Is that a description of an ideal, or a how you naturally operate? My experience is that things naturally fall to the top of the stack and while I can put them into a queue and then do the queue, that’s a different action than the one my brain is actually doing.
I mean i just naturally operate like a queue. Or at least I do now, maybe I used to be more stack like. But definitely things in the queue can get reordered, but queue feels more natural to me than stack, stack being some kind of degenerate case where the queue is malfunctioning.
Look at the image here:
https://en.wikipedia.org/wiki/Stack_(abstract_data_type)
After looking at that image, you understand the concept well enough to use it as a mental model.
Hard-won lessons —
(1) I joke that "meditation is having exactly one thing on the stack." One thing at a time on the stack might seem oppressive, but it's actually joyful. I think you more-or-less can only do one thing at a time.
(2) But okay, the stack is more full. You just popped the top item off. Now what? IME, life goes better if you go down the stack unless new information compelling obsoletes it (unless you're just messing around, in which case "messing around" is on the stack and you're good). When an irrelevant tangent hits in a conversation, once it concludes, go back to where you were (if it was useful). When you realize you got distracted putting the groceries away, typically you want to finish putting them away.
(3) It's entirely true that oftentimes, going down the stack is short-term worse than whatever newly catches your attention. But it trains you to both recognize tangents and navigate conversations intelligently (again, in a non-pure-social-hangout conversation - like at work or when exploring an important topic).
(4) Even more true: often super sucks to go back down the stack on physical task stuff after you got distracted. But!
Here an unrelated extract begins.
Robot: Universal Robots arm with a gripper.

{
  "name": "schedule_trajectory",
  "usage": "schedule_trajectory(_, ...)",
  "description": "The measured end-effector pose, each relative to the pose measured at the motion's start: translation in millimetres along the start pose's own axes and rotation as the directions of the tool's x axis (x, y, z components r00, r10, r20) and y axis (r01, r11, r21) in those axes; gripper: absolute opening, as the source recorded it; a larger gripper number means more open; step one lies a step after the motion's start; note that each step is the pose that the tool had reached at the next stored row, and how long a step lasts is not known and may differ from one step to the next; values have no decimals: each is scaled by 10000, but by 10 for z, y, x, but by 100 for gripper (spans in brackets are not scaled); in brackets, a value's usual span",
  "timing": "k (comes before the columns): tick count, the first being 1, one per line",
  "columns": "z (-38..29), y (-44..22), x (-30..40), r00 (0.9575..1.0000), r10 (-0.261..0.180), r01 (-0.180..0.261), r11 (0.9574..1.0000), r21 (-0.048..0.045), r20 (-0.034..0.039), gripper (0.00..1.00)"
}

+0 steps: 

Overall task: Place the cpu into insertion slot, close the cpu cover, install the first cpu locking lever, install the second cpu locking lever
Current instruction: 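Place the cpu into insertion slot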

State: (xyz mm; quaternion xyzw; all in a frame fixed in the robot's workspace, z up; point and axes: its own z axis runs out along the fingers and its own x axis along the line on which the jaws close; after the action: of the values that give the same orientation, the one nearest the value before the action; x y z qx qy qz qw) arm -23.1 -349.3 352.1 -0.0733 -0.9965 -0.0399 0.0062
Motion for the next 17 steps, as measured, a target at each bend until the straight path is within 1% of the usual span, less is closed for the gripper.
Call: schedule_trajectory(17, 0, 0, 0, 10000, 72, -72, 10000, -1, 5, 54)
I believe — I don't have any research, but my observation bears it out, it's a hypothesis — I believe that consistently running down the stack after you got distracted makes you less distractible going forwards, because there's less payoff to doing so.
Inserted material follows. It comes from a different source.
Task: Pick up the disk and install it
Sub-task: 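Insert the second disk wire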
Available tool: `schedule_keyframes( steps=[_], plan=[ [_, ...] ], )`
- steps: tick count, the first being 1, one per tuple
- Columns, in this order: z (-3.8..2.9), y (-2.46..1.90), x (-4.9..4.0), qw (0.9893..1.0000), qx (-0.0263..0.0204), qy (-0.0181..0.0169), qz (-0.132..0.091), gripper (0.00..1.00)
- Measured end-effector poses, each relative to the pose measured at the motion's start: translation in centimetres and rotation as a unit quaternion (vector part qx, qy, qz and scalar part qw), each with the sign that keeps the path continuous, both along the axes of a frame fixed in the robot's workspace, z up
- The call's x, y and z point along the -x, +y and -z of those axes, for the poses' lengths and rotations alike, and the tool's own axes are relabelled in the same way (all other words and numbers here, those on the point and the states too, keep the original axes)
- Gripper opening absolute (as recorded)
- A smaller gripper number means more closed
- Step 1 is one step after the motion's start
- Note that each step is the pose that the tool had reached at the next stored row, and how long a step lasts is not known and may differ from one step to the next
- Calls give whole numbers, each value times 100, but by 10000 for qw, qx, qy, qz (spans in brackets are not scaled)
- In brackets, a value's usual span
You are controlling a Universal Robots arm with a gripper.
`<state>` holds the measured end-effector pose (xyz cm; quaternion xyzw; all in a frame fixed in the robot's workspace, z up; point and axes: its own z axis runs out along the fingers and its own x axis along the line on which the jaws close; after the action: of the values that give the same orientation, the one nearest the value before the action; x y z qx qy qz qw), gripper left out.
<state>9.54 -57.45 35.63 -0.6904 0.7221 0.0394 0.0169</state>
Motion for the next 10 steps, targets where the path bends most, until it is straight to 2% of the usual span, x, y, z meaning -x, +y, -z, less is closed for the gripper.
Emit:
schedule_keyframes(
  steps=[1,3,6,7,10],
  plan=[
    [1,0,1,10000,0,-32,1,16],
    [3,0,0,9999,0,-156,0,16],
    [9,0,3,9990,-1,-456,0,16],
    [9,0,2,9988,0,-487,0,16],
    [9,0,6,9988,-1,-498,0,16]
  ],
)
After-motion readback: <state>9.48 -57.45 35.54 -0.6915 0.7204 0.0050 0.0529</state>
(5) Some people can literally "run the stack" in their minds. Not a metaphor. Literally.
(6) I couldn't do this before. Now I can.
(7) What changed is that I used to be able to comfortably juggle 5-7 items at a time without running a stack, but I recently calculated out the work I'm committed to in the near future— like, "almost all of this work will get done" — and it's 300+ hours. Employees, administration, ops, software development, sales, finance. There's dozens of projects that stretch off into infinity going on. Suddenly, I was just running the stack all the time. I don't recommend it, but that's what happened to me.
(8) You can get better about refusing to add things to the stack.
(9) You can get better about "closing the thread" (popping things off the stack) before changing gears. "Yeah but wait, let's talk about that, but can we calendar that thing before we move on?" (can say it shorter, exaggerating for clarity)
(10) You don't need to do a task or complete a conversation to remove it from the stack. You can just delete it. But the act of explicitly doing so — and communicating it to anyone else relevant that needs to know — is what keeps your stack from overflowing.
And the most important lesson —
(11) When you have multiple items on the stack and "start feeling ambitious and motivated", COMPLETE THE ITEMS ON THE STACK RATHER THAN ADD NEW ITEMS TO THE STACK.
The all caps there isn't shouting at you — it's regret for lost years of my life. Alas. Bigger stack isn't better. Faster throughput is better. That's typically less stuff on the stack at any one time.
Anyway, the concept doesn't work for everyone, but a surprising number of people who are effective I know actually literally "run a stack" in their minds. It's... more common than I'd thought it. Probably the mix of being on software development and having an amount of work that'd be insanely overwhelming if I didn't take things one-thing-at-a-time is what generated it.